High strength Al0.7 CoCrFeNi2.4 hypereutectic high entropy alloy fabricated by laser powder bed fusion via triple-nanoprecipitation

Eutectic high-entropy alloys, composed of FCC/B2 phases with a narrow solidification interval and excellent fluidity, have become a new hotspot in additive manufacturing. Nevertheless, their microstructures exhibit significant sensitivity to processing parameters, feedstocks, and composition, ultimately limiting the alloys' engineering applications. Here, a hypereutectic Al0.7 CoCrFeNi2.4 alloy with a low cracking susceptibility index was designed by Thermo-Calc calculation and fabricated by laser powder bed fusion. Results show that the as-printed Al0.7 CoCrFeNi2.4 alloy manifests a stable cellular structure, coupled with appreciable ultimate tensile strength ( >= 1200 MPa) and ductility ( >= 20%) over a wide range of processing parameters.

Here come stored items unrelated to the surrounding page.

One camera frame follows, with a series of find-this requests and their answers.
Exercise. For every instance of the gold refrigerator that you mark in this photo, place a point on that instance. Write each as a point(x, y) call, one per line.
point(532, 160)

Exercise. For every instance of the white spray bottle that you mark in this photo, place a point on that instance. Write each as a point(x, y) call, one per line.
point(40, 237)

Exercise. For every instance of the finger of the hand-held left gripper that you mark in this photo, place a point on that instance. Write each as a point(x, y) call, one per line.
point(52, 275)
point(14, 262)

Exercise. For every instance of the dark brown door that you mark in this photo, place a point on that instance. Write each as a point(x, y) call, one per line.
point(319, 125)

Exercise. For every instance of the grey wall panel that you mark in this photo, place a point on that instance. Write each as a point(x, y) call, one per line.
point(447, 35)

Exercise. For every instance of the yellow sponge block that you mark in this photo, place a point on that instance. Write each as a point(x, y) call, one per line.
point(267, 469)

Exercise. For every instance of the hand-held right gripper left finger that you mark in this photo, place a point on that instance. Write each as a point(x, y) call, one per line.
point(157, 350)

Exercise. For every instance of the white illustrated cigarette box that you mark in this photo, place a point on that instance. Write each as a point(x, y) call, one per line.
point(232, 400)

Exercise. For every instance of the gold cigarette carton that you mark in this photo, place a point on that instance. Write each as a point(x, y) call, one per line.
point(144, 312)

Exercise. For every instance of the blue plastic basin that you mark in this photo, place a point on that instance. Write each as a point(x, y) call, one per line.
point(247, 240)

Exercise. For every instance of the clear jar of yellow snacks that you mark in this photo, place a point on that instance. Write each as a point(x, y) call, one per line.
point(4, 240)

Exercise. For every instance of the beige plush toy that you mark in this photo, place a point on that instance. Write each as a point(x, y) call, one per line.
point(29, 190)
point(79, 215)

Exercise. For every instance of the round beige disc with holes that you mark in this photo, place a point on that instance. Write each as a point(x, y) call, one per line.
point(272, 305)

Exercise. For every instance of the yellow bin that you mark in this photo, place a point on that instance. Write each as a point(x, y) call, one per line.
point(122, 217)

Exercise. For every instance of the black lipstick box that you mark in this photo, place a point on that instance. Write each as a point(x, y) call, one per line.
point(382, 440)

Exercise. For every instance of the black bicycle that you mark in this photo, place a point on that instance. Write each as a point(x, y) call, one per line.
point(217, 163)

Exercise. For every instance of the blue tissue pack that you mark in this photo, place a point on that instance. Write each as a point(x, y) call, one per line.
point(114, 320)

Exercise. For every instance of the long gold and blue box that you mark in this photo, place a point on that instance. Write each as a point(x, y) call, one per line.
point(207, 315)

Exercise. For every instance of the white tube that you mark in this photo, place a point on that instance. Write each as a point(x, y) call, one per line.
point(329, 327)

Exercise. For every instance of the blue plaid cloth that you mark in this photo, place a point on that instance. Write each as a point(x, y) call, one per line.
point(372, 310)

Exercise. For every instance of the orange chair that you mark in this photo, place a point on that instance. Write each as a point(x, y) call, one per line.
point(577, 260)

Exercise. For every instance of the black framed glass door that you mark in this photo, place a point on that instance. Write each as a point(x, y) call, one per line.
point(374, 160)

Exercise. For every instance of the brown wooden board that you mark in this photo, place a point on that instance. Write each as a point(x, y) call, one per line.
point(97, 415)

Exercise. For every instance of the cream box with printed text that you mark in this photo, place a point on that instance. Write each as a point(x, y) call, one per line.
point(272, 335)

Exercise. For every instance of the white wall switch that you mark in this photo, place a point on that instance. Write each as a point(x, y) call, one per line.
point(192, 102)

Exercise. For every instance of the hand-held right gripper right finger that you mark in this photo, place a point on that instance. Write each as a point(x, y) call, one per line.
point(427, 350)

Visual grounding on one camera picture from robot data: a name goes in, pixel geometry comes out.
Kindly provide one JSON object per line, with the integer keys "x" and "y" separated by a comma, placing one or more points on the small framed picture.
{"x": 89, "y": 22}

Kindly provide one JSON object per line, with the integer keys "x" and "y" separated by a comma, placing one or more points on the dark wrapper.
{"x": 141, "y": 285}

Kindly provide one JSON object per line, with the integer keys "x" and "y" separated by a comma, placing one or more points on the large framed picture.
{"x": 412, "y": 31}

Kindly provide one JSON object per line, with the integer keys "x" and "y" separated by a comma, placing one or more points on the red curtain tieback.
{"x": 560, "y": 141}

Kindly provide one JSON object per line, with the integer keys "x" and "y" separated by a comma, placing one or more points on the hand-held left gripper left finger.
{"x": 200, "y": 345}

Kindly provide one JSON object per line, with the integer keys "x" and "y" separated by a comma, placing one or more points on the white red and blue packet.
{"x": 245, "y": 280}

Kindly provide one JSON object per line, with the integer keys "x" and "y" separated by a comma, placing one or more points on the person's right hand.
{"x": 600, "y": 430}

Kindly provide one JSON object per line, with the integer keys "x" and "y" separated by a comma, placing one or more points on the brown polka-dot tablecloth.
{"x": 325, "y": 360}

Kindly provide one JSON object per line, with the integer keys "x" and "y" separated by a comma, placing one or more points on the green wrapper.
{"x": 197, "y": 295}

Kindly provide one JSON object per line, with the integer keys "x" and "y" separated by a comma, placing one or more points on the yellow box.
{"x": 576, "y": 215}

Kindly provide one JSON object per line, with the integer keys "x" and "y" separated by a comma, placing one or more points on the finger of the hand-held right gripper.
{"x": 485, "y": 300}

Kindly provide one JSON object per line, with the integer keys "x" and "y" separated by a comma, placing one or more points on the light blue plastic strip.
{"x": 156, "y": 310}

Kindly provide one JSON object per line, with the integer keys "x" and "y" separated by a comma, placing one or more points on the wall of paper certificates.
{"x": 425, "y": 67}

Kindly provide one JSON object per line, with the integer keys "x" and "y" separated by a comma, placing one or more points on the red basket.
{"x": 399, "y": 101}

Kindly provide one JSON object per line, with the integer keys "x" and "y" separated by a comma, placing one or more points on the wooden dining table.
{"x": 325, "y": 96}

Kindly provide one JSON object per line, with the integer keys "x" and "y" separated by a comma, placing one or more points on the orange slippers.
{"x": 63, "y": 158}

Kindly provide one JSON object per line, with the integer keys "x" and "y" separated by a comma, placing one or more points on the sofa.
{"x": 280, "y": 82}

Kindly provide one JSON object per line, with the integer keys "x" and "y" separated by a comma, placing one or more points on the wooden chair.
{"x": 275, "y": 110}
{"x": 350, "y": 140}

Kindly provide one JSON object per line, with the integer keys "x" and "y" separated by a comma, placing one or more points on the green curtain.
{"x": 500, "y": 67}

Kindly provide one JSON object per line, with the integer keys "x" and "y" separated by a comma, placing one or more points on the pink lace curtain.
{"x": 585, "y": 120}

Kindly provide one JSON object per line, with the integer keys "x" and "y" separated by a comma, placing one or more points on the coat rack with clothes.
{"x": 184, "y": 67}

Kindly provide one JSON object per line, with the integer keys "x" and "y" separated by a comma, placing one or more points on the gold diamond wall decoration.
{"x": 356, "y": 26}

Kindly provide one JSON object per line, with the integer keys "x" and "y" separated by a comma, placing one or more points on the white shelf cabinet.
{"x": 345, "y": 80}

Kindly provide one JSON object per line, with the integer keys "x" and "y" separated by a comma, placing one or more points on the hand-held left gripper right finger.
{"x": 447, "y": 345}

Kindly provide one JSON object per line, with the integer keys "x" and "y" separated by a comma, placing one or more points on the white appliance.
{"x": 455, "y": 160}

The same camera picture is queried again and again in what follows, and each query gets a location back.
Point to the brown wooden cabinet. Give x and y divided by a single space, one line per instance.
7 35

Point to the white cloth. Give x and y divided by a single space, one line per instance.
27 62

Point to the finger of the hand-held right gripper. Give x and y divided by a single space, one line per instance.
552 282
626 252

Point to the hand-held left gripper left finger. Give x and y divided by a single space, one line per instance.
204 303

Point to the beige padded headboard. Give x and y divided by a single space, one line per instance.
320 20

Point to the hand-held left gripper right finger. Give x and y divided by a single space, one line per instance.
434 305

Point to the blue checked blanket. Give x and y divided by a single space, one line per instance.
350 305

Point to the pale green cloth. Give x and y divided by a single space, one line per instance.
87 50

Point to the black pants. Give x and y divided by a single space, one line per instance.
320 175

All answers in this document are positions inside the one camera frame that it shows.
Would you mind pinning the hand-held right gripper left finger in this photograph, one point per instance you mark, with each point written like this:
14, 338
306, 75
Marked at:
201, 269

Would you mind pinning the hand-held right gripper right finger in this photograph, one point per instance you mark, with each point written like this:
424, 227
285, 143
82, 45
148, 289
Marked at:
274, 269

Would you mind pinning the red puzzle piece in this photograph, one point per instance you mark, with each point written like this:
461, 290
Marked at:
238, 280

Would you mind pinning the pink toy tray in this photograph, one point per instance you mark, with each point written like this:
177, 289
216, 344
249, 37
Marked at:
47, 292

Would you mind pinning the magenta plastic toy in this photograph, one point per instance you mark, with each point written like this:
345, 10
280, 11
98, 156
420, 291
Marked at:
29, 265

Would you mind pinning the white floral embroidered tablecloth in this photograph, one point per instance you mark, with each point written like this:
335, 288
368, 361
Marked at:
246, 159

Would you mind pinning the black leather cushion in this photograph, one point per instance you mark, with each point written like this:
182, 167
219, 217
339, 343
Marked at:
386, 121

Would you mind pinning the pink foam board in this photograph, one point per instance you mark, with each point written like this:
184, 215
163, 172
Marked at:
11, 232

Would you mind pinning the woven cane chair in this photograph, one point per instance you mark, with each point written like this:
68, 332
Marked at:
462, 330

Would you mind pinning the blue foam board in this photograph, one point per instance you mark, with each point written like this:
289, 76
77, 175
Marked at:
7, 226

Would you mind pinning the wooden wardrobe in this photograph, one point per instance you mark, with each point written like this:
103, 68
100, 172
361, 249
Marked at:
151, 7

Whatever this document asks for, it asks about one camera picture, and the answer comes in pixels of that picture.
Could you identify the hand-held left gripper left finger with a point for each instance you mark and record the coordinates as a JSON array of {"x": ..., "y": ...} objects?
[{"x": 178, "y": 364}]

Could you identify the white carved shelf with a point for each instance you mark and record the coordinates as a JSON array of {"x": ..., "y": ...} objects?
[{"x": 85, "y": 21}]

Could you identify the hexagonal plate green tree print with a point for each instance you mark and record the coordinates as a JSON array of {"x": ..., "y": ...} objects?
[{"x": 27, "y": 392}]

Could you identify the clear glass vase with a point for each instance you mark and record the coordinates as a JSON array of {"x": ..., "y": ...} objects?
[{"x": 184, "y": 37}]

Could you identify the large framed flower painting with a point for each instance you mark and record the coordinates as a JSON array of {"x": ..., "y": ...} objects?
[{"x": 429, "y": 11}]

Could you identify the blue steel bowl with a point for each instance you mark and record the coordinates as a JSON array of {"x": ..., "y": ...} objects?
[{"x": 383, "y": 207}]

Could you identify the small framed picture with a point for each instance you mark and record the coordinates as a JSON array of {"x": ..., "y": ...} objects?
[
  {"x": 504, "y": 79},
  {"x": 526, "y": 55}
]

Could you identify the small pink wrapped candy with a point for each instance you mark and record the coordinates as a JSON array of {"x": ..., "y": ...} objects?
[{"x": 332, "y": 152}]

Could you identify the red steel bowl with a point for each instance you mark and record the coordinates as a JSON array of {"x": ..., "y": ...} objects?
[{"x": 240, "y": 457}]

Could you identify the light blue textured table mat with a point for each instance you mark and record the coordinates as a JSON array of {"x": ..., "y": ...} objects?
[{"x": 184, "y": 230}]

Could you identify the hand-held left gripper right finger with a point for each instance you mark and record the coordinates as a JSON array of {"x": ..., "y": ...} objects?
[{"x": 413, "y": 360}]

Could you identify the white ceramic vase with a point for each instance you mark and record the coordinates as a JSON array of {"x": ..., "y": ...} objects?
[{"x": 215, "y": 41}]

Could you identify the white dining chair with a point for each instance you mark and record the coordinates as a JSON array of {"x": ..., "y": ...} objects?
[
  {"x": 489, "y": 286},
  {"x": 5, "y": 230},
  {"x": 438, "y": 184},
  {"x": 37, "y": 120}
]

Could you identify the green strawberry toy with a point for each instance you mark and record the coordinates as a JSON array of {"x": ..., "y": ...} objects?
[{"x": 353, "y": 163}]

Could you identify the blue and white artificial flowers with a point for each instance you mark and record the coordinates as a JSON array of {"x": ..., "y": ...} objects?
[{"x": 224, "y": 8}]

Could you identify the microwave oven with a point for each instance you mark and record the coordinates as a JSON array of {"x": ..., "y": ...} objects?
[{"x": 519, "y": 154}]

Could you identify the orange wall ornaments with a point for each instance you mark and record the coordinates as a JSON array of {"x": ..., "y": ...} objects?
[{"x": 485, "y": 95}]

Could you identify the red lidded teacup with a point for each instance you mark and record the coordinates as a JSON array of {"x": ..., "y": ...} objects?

After aging at 800 degrees C for 30 min, outstanding strength (1500 MPa) and elongation (15%) were obtained. Considerable mechanical properties after aging stem from a triple strengthening mechanism, i.e., L12 nanoprecipitates and rod-shaped B2 particles within the FCC matrix, along with Cr-enriched spherical nanoparticles in the B2 phase. Meanwhile, hierarchical structure, i.e., FCC dominated matrix, a discontinuous B2 phase, a precipitation-free zone in the B2 phase, and a K-S orientation relationship between FCC and B2, facilitate to maintain excellent plasticity. These results guide designing HEAs by AM with controllable microstructures and outstanding mechanical properties for industrial applications. (c) 2024 Published by Elsevier Ltd on behalf of The editorial office of Journal of Materials Science & Technology.